[Data shown]
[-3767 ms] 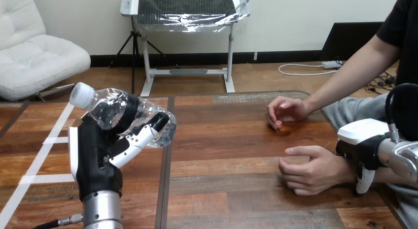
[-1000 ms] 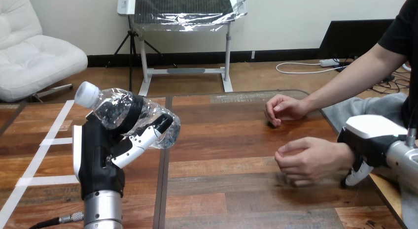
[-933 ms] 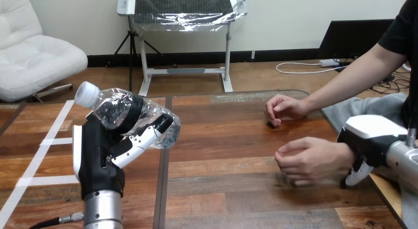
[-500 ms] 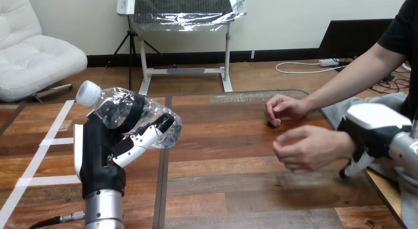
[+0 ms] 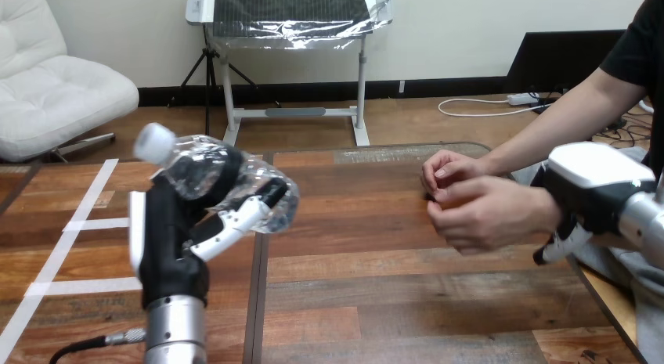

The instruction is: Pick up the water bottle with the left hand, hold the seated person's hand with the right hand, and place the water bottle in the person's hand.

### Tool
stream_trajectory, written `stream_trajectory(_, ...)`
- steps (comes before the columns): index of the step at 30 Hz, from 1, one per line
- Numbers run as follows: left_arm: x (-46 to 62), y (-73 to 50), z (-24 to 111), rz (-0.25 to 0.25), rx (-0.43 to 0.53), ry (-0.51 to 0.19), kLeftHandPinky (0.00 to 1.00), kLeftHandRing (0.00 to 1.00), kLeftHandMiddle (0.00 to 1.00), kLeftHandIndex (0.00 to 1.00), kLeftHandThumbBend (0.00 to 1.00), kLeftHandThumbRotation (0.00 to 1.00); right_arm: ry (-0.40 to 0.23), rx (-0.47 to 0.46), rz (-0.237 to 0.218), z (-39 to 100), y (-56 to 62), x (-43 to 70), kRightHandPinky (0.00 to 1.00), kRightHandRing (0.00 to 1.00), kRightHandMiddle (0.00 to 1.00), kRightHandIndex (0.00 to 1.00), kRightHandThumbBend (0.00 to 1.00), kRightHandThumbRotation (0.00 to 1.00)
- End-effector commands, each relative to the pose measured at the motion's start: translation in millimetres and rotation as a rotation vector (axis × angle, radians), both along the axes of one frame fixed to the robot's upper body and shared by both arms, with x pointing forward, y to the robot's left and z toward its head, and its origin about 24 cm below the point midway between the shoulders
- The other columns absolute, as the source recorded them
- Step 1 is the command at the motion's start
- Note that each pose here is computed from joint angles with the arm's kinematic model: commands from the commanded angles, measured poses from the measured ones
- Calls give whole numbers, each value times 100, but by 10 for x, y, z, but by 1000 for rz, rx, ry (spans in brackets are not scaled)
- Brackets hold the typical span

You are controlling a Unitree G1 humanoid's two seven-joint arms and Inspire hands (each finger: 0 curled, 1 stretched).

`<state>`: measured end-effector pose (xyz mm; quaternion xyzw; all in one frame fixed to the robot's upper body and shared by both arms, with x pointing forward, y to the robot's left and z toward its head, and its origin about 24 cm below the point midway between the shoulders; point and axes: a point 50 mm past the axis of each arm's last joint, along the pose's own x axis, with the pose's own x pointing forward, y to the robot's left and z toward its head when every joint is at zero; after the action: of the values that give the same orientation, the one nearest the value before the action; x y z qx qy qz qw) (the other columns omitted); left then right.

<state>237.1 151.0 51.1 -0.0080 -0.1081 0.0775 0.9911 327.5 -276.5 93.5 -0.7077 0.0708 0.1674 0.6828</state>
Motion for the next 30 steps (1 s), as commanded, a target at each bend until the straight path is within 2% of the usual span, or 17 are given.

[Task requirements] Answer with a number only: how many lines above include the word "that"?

[Your solution] 2